Despite these incidents of friction, Professor deLisle explained that up to the current day, China’s rise has been based on not being a threat. Terms used by China to describe its actions were “peaceful rise,” “peaceful development,” and “harmonious world.” However, given China’s growing assertiveness, there is a possibility that this could be an “inflection point” in China’s foreign policy. That is, rather than insisting on being peaceful and non-threatening, China may be actively rivaling U.S. economic institutions and security arrangements in East Asia through initiatives such as One Belt One Road (OBOR), Asian Infrastructure Investment Bank (AIIB), and Regional Comprehensive Economic Partnership (RCEP), as well as aggressively pursuing maritime claims in the South China Sea.
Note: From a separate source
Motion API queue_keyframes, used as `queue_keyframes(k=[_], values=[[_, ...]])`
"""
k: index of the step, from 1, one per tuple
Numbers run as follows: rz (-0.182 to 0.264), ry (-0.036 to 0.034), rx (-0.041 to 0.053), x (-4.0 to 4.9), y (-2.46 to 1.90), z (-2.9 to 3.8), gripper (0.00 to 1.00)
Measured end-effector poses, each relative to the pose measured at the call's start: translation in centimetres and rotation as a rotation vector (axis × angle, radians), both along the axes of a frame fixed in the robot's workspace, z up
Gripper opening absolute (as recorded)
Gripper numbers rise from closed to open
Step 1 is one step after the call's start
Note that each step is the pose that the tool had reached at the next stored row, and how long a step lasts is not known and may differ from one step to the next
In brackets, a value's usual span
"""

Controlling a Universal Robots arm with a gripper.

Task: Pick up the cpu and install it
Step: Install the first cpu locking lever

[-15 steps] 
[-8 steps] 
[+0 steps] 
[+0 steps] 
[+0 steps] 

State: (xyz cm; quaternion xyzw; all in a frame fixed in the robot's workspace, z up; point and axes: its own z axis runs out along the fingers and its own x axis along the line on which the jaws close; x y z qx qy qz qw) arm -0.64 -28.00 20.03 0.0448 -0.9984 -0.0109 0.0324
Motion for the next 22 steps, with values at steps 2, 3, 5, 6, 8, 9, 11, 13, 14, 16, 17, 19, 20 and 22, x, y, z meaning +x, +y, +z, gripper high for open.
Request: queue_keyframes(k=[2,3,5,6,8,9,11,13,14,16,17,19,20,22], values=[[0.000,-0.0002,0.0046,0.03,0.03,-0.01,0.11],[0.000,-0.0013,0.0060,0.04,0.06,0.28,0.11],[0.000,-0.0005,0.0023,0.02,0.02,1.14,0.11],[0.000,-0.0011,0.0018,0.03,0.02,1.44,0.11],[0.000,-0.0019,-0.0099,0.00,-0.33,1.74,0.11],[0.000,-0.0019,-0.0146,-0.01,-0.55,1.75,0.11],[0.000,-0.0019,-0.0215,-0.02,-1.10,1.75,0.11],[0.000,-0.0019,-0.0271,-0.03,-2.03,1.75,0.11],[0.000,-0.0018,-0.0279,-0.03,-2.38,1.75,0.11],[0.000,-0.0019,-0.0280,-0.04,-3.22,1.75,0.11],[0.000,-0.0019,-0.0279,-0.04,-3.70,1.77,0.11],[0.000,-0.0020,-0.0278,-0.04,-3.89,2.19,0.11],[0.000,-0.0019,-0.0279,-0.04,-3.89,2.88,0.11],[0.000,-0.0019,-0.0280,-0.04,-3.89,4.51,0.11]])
Professor deLisle then shifted focus to China’s view of the United States, and why is distrusts America’s motives. He brought up the claim that efforts by America to “rebalance” to Asia could be seen as a means of “containing” China, or holding China back. He also mentioned the idea that China feels as though it is stuck in an international order that it had no part in creating, or that U.S. meddling in issues like the South China Sea disputes or pushing agendas of human rights or political change could be seen as trying to change China “at home.” These views have made understanding and cooperation more difficult.
He then discussed some key points of friction between China and the United States in the current international system, many of which center around economic openness versus protectionism. The United States and China disagree on the appropriate level of economic openness and economic nationalism, or how much favor a government should afford its own companies. A similar ideological difference exists with respect to the internet: how much information should be freely spread, and how much should exist within the sovereignty of an individual nation? Additionally, the term “Eastphalia” is brought up to counter the concept of Westphalia, though it is unclear as to what “Eastphalia” actually means.
These points are only exacerbated by the current uncertainty that each nation is experiencing with respect to the other. From the point of view of the United States, while it is clear that China’s economy and general “capacity” is growing rapidly, there is disagreement as to the size of the gap that China has to cross to catch up, as well as to how quickly that gap is being bridged. Disagreement also persists with respect to Chinese intentions. While some believe that China is becoming more integrated to the global economy and that the rivalry between China and the United States will wind down, others believe that a “Thucydides trap” is unavoidable. They see China as a rising power which will inevitably frighten the United States into a response, against which China will fight back.
The view from China’s perspective is equally divided, according to Professor deLisle. While some are sure of America’s continued decline and China’s ability to overtake it as the world’s leading superpower, others warn that the United States is too resolute to allow that gap to close so easily. Perceptions of American intentions are less polarized; many believe that the United States is trying to hold China down, and these observers see American debt build-up as reckless and dangerous.
As important as the relationship between the United States and China is, it is equally complex, according to Professor deLisle. While both nations have proven that they can come to agreements on some issues, uncertainty on both sides with respect to the other’s capabilities and intent has caused resentment and suspicion. While it isn’t yet clear where either nation is headed in the coming years, it is undeniable that the relationship between them will continue to be one of global importance.